The realisation that the difference between a break-fix and a prevent-fix was €9,400 per event allowed them to avoid the greatest pitfall of predictive maintenance. Any such project requiring a major shift in mindset is bound to face headwind. In predictive analytics, most of the pushback comes from people not understanding risk-based decision making or people not seeing the value associated with introducing the new approach. The first relates to the fact that many people still believe that predictions should be spot-on. Once they realise this is impossible, they often (choose to) ignore the fact that sensitivity can be tuned to increase precision albeit at a cost: higher precision means less coverage (if we want to get higher prediction confidence, we can get this but out of all failures, we’ll catch a smaller portion). “If you can predict all failures, then what’s the point?” is an often heard objection.

Company B did it’s homework though and concluded that they could live with the high enough prediction accuracy at a 20% catch rate. The accuracy at this (rather low) catch rate meant that for every 11 predictions, 10 actually prevented a failure and 1 was a false positive (these figures are made up for this example). Let’s look at the economics: a 20% catch rate means that of 100 unplanned downtimes, 20 could be prevented, which resulted in a saving of 20 x €9,400 = €188,000. However, the prediction accuracy also means that for catching these 20, they actually had to perform 22 planned activities; the 2 extra events costed 2 x €1,900 = €3,800. The resulting savings were therefore €188,000 – €3,800 = €184,200; savings of more than 16% on the total maintenance budget!

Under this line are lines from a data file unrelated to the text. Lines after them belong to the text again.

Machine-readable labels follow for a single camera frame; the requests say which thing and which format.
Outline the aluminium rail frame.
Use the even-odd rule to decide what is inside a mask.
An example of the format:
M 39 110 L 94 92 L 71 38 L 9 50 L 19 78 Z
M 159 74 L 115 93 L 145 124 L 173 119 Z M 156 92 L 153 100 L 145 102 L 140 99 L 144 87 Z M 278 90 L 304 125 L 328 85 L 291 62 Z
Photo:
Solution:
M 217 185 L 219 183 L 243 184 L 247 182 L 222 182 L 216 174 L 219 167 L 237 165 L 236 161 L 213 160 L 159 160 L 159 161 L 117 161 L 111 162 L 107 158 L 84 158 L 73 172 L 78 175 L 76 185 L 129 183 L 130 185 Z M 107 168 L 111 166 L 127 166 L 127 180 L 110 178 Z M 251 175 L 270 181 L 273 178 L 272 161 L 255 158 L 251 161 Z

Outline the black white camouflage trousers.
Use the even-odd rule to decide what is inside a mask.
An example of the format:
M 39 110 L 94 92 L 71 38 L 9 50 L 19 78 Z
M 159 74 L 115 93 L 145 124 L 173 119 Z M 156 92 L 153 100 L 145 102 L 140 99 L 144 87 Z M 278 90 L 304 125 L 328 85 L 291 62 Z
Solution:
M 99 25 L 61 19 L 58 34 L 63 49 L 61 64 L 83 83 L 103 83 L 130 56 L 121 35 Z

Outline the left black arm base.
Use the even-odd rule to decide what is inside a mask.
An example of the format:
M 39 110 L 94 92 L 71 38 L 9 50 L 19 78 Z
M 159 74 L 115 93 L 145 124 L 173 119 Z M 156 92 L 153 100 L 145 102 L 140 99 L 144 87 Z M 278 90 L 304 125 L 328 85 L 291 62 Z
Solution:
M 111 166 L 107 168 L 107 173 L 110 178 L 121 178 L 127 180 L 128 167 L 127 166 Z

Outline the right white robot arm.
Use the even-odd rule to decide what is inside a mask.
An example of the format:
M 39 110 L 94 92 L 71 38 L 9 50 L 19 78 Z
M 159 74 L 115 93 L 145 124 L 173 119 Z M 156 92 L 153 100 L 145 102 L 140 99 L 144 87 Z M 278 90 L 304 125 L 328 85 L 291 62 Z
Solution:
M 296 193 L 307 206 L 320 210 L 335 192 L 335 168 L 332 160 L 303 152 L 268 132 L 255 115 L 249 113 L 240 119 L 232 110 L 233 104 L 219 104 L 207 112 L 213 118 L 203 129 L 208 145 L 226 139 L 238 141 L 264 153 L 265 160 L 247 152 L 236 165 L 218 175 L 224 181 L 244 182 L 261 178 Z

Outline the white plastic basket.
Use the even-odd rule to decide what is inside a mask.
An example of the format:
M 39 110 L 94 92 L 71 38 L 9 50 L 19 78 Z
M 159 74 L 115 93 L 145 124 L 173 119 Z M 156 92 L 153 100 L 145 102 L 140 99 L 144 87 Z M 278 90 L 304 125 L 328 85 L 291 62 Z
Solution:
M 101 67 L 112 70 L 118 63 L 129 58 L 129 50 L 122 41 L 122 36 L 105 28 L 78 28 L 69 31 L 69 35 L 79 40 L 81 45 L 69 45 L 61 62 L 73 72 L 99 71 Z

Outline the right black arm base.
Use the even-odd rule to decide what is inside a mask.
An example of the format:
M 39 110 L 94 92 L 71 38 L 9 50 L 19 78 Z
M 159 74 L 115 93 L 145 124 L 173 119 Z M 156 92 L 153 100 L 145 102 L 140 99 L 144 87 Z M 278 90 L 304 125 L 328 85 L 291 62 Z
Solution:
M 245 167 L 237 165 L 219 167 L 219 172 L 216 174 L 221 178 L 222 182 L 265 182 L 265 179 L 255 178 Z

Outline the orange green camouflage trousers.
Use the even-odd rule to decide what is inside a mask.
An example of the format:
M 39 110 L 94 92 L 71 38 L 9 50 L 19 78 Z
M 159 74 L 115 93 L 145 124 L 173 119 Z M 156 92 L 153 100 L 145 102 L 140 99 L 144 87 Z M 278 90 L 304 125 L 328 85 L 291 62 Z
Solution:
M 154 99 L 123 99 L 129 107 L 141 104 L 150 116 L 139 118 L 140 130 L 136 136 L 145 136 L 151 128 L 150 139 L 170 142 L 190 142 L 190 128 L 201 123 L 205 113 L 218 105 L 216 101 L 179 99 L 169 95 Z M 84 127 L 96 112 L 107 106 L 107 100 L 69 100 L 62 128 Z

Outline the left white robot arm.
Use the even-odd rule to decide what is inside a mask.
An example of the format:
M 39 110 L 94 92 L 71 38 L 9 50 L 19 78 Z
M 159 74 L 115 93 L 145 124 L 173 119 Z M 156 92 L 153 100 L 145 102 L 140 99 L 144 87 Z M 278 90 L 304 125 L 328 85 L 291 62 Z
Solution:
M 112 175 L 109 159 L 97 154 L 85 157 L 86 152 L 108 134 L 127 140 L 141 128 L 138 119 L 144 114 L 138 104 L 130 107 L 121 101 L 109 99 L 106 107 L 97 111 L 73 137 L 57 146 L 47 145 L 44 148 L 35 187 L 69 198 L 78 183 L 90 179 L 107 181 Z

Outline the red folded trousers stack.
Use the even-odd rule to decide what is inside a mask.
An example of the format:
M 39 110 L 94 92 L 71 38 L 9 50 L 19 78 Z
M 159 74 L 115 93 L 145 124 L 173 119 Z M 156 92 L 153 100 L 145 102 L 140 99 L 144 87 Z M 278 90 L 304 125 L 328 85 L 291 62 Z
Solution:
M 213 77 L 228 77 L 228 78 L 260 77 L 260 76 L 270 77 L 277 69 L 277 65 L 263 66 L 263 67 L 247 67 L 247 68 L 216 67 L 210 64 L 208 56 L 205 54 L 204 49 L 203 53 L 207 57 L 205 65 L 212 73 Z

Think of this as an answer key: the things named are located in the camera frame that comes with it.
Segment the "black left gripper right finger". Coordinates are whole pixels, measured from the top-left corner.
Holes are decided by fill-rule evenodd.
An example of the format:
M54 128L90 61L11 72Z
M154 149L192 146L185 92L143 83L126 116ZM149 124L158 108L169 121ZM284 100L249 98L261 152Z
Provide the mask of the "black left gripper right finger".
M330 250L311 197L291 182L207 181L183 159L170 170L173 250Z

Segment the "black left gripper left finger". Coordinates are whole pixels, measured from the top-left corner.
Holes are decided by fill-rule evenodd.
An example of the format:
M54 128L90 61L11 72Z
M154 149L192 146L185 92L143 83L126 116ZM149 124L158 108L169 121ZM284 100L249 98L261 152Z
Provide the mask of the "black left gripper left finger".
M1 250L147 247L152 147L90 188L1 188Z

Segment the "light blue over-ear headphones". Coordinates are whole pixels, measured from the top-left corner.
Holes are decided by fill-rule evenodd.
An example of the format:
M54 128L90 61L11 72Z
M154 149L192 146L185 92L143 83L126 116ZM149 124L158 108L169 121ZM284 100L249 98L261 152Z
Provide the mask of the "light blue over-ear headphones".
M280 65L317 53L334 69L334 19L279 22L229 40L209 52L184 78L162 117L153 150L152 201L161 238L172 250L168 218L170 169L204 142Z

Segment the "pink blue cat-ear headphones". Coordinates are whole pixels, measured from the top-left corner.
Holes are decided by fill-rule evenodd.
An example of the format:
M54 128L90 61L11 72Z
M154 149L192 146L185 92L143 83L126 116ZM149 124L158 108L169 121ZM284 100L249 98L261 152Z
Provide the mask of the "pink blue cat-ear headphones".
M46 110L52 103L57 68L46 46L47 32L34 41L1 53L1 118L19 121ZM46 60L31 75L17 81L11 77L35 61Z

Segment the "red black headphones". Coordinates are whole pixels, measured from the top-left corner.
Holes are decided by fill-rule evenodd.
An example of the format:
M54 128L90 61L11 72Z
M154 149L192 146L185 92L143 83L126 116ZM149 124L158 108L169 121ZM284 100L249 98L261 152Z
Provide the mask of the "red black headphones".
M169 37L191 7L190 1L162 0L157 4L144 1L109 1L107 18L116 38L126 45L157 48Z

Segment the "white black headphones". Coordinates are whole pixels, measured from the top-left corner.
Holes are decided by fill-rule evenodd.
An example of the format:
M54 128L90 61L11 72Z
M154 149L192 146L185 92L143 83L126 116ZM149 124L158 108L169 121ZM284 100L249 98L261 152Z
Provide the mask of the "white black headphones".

What’s more, there are fringe benefits: avoiding the unplanned downtime results in better planning, which ultimately results in higher availability with the same asset base. Stock-listed companies how important ROCE (Return On Capital Employed) is when investors compare opportunities but even private companies should beware: financial institutions use this kind of KPI’s to evaluate whether or not to allow for credit and at what rate (it plays a major role in determining a company’s risk profile). Another fringe benefit – and not a small one – is that on the fleet sizing for the mobile cranes (remember they took 10% extra machines just as a buffer for unplanned events), fleet size can be adjusted downward for the same production capacity because downtime during planned utilisation will be down by 20%. Even if they play it very safe and just downsize by one crane, that’s a €250,000 one-time saving plus an annual benefit of 6% on that: €15,000!

Company B is gradually improving flow by avoiding surprises; a 20% impact can’t go unnoticed and has a major effect on employee morale. They also did their homework very well and passed (part of) the reduced operational costs on to their clients. Meanwhile, at Company A, employees constantly feel like they’re running after the facts and can’t understand how Company B manages to undercut them on price and still throw a heck of a party to celebrate their great year!